14 March 20235 minute read

Key aspects of the Italian regulation on the environmental labelling of packaging

Not only France, whose environmental labelling regulation has gained a general notoriety in light of the letter of formal notice sent by the European Commission, but also Italy, as businesses and legal experts operating on the Italian market shall have already noticed, has enacted relevant provisions concerning the environmental labelling of packaging. The general purpose of the regulation, contained in Legislative Decree 152/2006, is to facilitate the collection, reuse, recovery, and recycling of packaging placed on the Italian market.

Provisions on packaging environmental labelling have been in force since January 1st, 2023, after a long transitional period resulting from multiple postponements of the entry into force of the regulation.

The legislative provisions are particularly synthetic and should be read together with the technical guidelines adopted by the once called Ministry for the Ecological Transition (MiTE, currently Ministry of environment and energy security), which contain most of the relevant observations and good practices elaborated also by the CONAI (Italian National Packaging Consortium).
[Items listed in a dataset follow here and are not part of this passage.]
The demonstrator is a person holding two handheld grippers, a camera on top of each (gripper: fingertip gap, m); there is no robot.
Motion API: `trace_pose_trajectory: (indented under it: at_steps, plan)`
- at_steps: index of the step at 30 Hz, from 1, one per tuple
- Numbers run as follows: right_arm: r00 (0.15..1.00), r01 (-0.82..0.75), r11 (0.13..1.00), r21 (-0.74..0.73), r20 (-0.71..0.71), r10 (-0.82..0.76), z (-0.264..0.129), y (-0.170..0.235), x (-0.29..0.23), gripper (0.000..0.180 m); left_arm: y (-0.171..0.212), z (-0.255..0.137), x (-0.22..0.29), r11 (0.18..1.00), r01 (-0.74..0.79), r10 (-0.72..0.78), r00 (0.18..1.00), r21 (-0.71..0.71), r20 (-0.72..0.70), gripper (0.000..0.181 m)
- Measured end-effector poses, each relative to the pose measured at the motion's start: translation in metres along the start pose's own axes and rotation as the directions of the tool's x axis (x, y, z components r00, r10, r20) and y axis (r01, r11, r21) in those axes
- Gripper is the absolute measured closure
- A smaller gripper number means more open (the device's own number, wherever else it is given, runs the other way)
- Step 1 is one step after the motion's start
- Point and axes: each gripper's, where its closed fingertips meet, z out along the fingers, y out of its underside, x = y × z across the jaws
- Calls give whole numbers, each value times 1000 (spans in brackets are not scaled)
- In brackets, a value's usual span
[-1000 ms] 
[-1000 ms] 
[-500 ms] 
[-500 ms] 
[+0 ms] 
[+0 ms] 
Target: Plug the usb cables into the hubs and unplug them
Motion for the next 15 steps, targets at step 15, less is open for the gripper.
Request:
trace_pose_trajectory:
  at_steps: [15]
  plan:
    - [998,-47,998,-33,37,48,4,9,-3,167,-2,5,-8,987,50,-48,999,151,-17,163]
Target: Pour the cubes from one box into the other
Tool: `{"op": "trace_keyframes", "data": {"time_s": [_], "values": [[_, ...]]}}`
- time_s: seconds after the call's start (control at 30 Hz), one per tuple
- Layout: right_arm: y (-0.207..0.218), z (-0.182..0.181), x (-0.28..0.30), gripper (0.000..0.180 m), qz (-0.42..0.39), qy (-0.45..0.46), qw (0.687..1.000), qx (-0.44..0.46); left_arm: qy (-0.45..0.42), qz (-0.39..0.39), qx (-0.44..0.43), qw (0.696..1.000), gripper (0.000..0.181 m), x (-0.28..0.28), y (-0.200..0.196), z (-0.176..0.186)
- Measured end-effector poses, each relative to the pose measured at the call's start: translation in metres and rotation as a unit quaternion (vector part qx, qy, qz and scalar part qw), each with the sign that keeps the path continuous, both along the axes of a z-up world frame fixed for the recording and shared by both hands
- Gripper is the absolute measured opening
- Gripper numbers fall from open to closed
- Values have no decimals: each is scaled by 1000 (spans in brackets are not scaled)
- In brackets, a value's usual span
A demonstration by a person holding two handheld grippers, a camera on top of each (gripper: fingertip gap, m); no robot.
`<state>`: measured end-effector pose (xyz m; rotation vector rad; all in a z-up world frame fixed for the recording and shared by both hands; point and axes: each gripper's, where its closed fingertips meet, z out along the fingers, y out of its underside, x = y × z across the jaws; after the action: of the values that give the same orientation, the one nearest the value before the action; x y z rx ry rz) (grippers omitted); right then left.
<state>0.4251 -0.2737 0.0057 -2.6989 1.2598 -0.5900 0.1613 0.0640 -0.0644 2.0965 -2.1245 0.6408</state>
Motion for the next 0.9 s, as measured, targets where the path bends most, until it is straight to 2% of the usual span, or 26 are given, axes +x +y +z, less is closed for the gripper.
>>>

The MiTE guidelines have been long awaited and have been finally published in November 2022.

Environmental labelling regulation applies to packaging placed on the Italian market by any company operating on the B2B and/or on the B2C channel. However, as clarified in the MiTE guidelines, packaging destined for the B2B channel will only need to bear the indication of the material of composition of the packaging in accordance with the codification provided by the Directive 97/129 CE, whilst B2C packaging must also bear information for consumers on the final destination of packaging in order to facilitate correct disposal.

Unlike other regulators, the Italian legislator has not imposed a specific sign or modality to provide the relevant composition and sorting information.

Therefore, companies are free to devise their labels, adopting more visual indications or recurring to mere textual information, as long as the information is provided in a clear and easily accessible way.

The MiTE guidelines allow the general use of digital tools to provide environmental labelling information required by the law, giving the possibility for companies to devise “digital” environmental labels and make available the information to other companies and consumers through digital tools such as QR codes, apps, bar codes and website. Concerning this, there is already a flourishing market of technology providers that support companies in the design of the labels and the modalities of provision of the information. At the same time, a concrete legal expertise remains necessary to guarantee the correct interpretation of the regulation and of legislative or administrative acts pertaining the environmental labelling.

Should companies decide to use QR codes or other digital systems to provide mandatory information to consumers, information on how to access the environmental labelling must be provided. In this regard, the MiTE guidelines provide that indications on how to access to the mandatory information can be provided on the packaging or at the point of sale, or, alternatively, through traditional or digital communication channels, initiatives or campaigns promoted by companies or with the collaboration and contribution of representative trade associations.

It is worth noting that the European Commission, in its comments to the draft guidelines, stressed the importance of allowing the provision of the mandatory information through digital tools as an alternative to physical labeling, highlighting that a national provision requiring the physical/material affixing of the labeling aimed at describing rules for disposal of products in Italy could constitute an obstacle to the free movement of goods.

The possibility of using digital means and how to exploit such opportunity better is just one of the relevant issues arising with respect to the newly enacted provisions. For example, it should be noted that the Italian legislator has expressly provided that companies can continue to sell their packaging not complying with the new labeling requirements until the stocks are exhausted, as long as such packaging was either placed on the market or labeled before 31 December 2022.

However, some uncertainty persists on how to unequivocally prove such circumstances in case of sanctions from the competent authorities, as it is still too early to know the inspective practices of the competent authorities thoroughly.

Speaking of the enforcement of the regulation, another grey area that will be clarified only by means of the analysis of the enforcement practices of the Authorities and of the early decisions of the judiciary concerns the regime of “shared responsibility” among the parties of the supply chain.

Due to this lack of clarity concerning the companies responsible for any possible violation, operators might consider the inclusion of appropriate dispositions which allocate the “internal” responsibility in agreements with the other members of the supply chain involved in the commercialization.

Furthermore, the matter is in continuous development also with respect to the possible field of application of the regulation. Indeed, the competent ministry has recently adopted some administrative acts which appear to exclude the applicability of the regulations to specific categories of products (for example, tires).

The role of lawyers remains therefore pivotal in understanding the obligations to comply with and the most effective solutions considering the client’s needs. Provisions need indeed to be accurately interpreted to avoid incurring administrative sanctions ranging from EUR5,000 to EUR25,000 and the relevant damages to the reputation and prestige of the sanctioned company, also taking into account the “social” aspect related to the provisions.

The amount of the abovementioned sanction will be determined on the basis of general criteria provided by Italian law concerning administrative sanctions, which include the material extent of the violation, the work carried out to eliminate or mitigate the consequences of the breach of the labelling obligations, the economic conditions of the infringer.

While we wait for further developments on this topic, curiosity rises with respect to the material enforcement of the provisions and the interpretations which will be adopted both by the enforcement authorities and the judiciary.